_How to complete this task_
Where the line with "At (215, 55)" appears below, start writing out lines exactly, and finish with the line with "Which way does it look, up or down? 3", which is included; write out nothing else.
☆ ☆ ☆
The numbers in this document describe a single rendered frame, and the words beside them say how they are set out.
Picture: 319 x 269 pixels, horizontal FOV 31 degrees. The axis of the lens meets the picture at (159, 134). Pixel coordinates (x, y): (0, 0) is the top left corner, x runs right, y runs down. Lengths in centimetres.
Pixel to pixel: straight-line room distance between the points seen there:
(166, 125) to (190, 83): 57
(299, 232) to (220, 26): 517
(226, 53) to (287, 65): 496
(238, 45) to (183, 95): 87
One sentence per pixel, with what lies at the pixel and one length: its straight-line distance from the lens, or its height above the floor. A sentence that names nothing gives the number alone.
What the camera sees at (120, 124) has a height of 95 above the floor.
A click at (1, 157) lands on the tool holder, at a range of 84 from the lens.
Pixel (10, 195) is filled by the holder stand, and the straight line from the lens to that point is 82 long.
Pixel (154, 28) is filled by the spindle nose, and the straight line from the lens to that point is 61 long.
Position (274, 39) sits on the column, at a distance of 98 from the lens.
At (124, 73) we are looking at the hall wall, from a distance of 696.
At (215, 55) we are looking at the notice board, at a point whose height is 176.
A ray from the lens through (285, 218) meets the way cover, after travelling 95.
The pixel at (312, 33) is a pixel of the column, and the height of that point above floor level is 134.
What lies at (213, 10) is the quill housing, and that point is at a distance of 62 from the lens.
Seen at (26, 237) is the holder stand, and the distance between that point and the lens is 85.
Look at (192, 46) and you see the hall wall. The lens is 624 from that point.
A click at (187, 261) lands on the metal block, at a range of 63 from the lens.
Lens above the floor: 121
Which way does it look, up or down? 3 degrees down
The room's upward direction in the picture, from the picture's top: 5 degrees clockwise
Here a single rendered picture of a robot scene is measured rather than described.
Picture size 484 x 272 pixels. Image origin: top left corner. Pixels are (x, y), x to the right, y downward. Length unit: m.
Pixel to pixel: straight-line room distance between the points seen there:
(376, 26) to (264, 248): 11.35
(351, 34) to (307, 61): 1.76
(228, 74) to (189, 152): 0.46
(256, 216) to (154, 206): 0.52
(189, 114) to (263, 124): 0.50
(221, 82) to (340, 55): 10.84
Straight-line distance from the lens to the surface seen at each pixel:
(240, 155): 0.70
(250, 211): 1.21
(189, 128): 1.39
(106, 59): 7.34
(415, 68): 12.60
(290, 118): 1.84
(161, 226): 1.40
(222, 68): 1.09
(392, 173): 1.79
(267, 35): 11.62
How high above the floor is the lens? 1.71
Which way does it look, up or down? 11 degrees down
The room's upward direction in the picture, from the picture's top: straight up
☆ ☆ ☆
_Output of the task_
At (215, 55) we are looking at the notice board, at a point whose height is 176.
A ray from the lens through (285, 218) meets the way cover, after travelling 95.
The pixel at (312, 33) is a pixel of the column, and the height of that point above floor level is 134.
What lies at (213, 10) is the quill housing, and that point is at a distance of 62 from the lens.
Seen at (26, 237) is the holder stand, and the distance between that point and the lens is 85.
Look at (192, 46) and you see the hall wall. The lens is 624 from that point.
A click at (187, 261) lands on the metal block, at a range of 63 from the lens.
Lens above the floor: 121
Which way does it look, up or down? 3 degrees down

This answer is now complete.